Stereoplay, 11/2013
Attila Csampai
 
Black is beautiful
 
Totgeglaubte leben nicht selten etwas länger. Und mitunter setzen sie sich sogar an die Spitze des Zuges: Die wundersame Wiedergeburt der guten alten LP und ihrer Rituale lässt sich wohl lediglich mit der Renaissance der mechanischen Uhren vergleichen, meint Attila Csampai. Er hat aus dem aktuellen Vinyl-Angebot ein paar leckere Rosinen herausgepickt.

Die absoluten Verkaufszahlen liegen zwar noch unter zwei Prozent des Gesamtvolumens an Tonträgerverkäufen, doch immer mehr Labels erkennen die Extravaganz, die besondere Haptik und vor allem auch die akustische Überlegenheit der schwarzen Scheibe und positionieren sie als high-endiges Aushängeschild über ihrem breitgefächerten Angebot an Digitalformaten. Das heißt, dass die LP nach 25 Jahren endlich aus der „Schattenexistenz" eines reinen Museumsformats heraustritt und sich wieder ins aktuelle Musikleben einmischt. So haben mittlerweile auch die Major Companies ihre Vorbehalte gegen solche „Nischenprodukte" abgelegt und gehen mit Vinyl in die Offensive: Bei Sony genießen LPs seit Kurzem sogar eine Art VIP-Status: Topstars wie Lang Lang oder Top-Events wie das „Wiener Neujahrskonzert" werden da mehrgleisig angeboten: als Download, als CD und in limitierten Auflagen auch auf schwerem 180-Gramm-Vinyl.

Das neueste Paradebeispiel dieser exklusiven Vinyl-Offensive ist das aktuelle „Verdi-Album" des deutschen Startenors Jonas Kaufmann, der mit diesem Doppelalbum auch seinen Einstand bei seinem neuen Label Sony feiert. Dieses im März 2013 in Parma produzierte Verdi-Debüt des weltweit gefeierten Münchners ist musikalisch eine Sensation — aber nicht bezüglich tenoraler Stimmakrobatik, sondern im Hinblick auf technische Perfektion, gestalterische Intelligenz und vokale Charakterisierungskunst.

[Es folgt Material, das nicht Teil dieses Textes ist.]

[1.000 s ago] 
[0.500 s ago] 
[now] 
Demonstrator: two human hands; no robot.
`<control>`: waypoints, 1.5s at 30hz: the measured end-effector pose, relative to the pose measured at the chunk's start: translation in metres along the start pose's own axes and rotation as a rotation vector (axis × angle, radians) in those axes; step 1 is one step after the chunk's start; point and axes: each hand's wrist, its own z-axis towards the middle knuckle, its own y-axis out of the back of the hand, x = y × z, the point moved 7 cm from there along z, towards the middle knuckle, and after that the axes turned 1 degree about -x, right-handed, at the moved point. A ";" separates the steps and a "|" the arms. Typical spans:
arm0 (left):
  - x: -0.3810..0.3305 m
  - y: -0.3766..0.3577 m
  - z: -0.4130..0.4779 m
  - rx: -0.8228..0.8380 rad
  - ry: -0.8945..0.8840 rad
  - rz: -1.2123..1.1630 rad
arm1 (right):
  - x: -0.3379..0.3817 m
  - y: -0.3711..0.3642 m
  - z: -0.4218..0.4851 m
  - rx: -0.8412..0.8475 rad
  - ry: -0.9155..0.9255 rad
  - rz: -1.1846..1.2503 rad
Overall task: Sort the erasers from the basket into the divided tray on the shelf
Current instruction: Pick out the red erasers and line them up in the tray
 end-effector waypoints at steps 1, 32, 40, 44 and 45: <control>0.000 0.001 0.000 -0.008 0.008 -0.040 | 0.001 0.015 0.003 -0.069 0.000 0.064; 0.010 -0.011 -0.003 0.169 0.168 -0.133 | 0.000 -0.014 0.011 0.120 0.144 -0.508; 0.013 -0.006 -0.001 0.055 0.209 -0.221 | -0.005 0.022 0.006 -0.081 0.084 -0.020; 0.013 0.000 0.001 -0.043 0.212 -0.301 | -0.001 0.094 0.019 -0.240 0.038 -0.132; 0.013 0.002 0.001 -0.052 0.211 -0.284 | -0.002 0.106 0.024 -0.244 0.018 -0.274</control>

In dreizehn klug ausgewählten Szenen aus elf Verdi-Opern gewährt Kaufmann hoch differenzierte und wirklich bewegende Einblicke in das komplexe Seelenleben der meist tragisch scheiternden Tenöre Verdis und erweist sich so als sehr seriöser, dem Werk und den Menschenbildern Verdis verpflichteter Künstler. Welcher Tenor von Rang hat schon den Mut, etwa den Schluss der Auftrittsarie des Radames (in „Aida") im vorgeschriebenen pianissimo morendo verhauchen zu lassen — und dies ist nur ein Beispiel seiner souveränen Werktreue.

Kaufmanns betörender Farbenreichtum, seine dynamische Schattierungskunst, seine bis ins feinste Detail gestaltete und kontrollierte Präzision, sein wunderbar dunkles Timbre — all dies fügt sich zu einem neuen intelligenten und suggestiven Profil, das alle Klischees vom schmachtenden „Verdi-Tenor" weit hinter sich lässt und sich wieder an den anspruchsvollen Opernfreund wendet. Kaum zu glauben, dass er die meisten seiner faszinierenden Kurzportraits hier zum ersten Mal vorstellt und noch nie auf der Bühne gesungen hat. So nützt er die Vorteile des Mediums Schallplatte auch zu einem großen Versprechen — als betörenden Vorgeschmack seiner zukünftigen Bühnenrollen. Die Messlatte ist hoch und Vinyl das adäquate Medium: Die Analogversion klingt auf alle Fälle noch einen Tick trockener, haptischer, entspannter als die ebenfalls ziemlich gut fokussierte CD-Pressung.